**YOUR GOAL**: Collect the lines of the entries where "Give" shows up.
-=-=-
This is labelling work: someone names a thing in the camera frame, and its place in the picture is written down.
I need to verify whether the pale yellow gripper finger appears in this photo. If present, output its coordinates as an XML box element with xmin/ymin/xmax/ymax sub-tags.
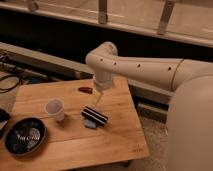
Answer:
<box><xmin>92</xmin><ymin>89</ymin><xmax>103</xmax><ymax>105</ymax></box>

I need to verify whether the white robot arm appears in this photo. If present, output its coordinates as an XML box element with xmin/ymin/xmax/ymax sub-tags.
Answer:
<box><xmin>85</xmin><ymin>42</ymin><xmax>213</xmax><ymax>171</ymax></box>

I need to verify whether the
-=-=-
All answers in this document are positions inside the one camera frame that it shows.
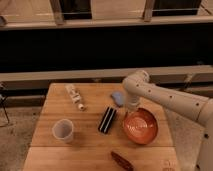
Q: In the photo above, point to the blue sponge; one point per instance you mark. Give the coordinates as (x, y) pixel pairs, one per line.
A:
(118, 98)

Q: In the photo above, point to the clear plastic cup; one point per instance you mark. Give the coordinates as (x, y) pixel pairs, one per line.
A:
-=-=-
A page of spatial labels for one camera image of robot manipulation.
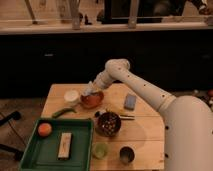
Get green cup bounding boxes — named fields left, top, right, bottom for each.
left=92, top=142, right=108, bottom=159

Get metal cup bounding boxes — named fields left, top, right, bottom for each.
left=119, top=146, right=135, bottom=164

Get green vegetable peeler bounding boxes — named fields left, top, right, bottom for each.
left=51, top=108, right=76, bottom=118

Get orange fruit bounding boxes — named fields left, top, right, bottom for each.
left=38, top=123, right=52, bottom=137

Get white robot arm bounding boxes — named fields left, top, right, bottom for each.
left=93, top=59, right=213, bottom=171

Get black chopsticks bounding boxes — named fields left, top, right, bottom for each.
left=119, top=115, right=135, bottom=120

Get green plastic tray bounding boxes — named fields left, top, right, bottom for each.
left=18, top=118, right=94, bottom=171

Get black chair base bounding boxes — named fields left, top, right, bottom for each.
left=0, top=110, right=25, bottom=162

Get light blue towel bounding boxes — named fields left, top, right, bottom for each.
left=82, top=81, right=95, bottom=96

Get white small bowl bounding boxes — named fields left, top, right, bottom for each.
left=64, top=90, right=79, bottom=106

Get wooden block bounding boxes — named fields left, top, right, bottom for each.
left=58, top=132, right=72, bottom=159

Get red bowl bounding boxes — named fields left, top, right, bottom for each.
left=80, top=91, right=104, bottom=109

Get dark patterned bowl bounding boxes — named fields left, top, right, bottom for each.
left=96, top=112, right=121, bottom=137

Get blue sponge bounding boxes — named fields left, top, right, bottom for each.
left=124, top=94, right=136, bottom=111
-=-=-
**SOLUTION**:
Q: In the photo above, point to the blue sponge; one point per instance you mark. Give the coordinates as (x, y) pixel pairs, one per line.
Q: In the photo above, point to the clear plastic cup; one point per instance you mark. Give the coordinates as (x, y) pixel pairs, one per line.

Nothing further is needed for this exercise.